How to complete this task — Start at the line in the entries below that contains "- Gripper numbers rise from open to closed", stop at the line that contains "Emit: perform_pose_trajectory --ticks", and output exactly the lines in that span, both ends included.

Dataset records —
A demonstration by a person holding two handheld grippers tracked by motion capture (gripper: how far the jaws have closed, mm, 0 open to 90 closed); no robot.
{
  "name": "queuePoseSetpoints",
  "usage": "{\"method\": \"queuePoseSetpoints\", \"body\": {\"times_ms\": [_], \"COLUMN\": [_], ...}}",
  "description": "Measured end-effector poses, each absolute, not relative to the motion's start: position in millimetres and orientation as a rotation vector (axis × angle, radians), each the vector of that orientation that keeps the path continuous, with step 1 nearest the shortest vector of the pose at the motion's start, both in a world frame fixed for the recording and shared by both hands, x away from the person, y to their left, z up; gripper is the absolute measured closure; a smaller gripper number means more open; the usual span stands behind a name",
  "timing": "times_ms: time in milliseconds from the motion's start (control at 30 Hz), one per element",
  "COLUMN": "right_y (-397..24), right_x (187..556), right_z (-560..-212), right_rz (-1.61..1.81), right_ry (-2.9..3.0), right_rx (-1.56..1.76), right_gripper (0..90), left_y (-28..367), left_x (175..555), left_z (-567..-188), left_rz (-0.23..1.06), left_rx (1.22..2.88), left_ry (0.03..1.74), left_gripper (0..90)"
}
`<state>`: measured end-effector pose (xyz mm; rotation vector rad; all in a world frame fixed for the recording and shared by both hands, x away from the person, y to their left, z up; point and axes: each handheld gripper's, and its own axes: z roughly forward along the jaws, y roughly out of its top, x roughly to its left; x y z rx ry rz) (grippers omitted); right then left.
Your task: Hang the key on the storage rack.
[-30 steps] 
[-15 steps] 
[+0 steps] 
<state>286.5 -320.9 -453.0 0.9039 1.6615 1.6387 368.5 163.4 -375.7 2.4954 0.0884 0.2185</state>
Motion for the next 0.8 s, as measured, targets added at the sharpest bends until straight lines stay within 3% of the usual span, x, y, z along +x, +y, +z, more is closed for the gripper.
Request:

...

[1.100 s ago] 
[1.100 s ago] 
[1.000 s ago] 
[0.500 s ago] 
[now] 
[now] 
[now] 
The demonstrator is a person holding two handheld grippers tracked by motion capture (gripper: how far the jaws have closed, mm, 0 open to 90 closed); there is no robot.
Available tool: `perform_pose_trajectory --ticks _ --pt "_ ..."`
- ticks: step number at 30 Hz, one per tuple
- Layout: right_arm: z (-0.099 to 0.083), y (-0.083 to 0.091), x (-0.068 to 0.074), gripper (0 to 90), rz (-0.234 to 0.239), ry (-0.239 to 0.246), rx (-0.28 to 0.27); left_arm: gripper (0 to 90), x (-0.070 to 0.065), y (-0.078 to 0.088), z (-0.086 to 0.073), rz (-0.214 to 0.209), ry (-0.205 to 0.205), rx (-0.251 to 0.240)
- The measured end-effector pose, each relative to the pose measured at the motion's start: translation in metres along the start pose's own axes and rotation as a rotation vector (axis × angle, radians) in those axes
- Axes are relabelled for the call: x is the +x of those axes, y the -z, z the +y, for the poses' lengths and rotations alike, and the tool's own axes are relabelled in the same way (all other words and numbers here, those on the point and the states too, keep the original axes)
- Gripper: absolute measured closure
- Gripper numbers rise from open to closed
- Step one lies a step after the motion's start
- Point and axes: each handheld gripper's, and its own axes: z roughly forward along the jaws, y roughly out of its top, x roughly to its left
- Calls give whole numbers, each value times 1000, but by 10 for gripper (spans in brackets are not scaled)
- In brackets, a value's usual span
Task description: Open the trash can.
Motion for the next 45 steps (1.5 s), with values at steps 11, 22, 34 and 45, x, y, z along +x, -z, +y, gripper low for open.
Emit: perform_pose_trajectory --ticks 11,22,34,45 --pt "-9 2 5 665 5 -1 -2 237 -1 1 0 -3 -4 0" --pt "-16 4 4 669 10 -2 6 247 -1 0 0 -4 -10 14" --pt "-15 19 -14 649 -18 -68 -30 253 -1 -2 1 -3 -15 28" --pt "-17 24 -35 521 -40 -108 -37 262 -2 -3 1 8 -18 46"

Answer area —
- Gripper numbers rise from open to closed
- Step one lies a step after the motion's start
- Point and axes: each handheld gripper's, and its own axes: z roughly forward along the jaws, y roughly out of its top, x roughly to its left
- Calls give whole numbers, each value times 1000, but by 10 for gripper (spans in brackets are not scaled)
- In brackets, a value's usual span
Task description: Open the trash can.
Motion for the next 45 steps (1.5 s), with values at steps 11, 22, 34 and 45, x, y, z along +x, -z, +y, gripper low for open.
Emit: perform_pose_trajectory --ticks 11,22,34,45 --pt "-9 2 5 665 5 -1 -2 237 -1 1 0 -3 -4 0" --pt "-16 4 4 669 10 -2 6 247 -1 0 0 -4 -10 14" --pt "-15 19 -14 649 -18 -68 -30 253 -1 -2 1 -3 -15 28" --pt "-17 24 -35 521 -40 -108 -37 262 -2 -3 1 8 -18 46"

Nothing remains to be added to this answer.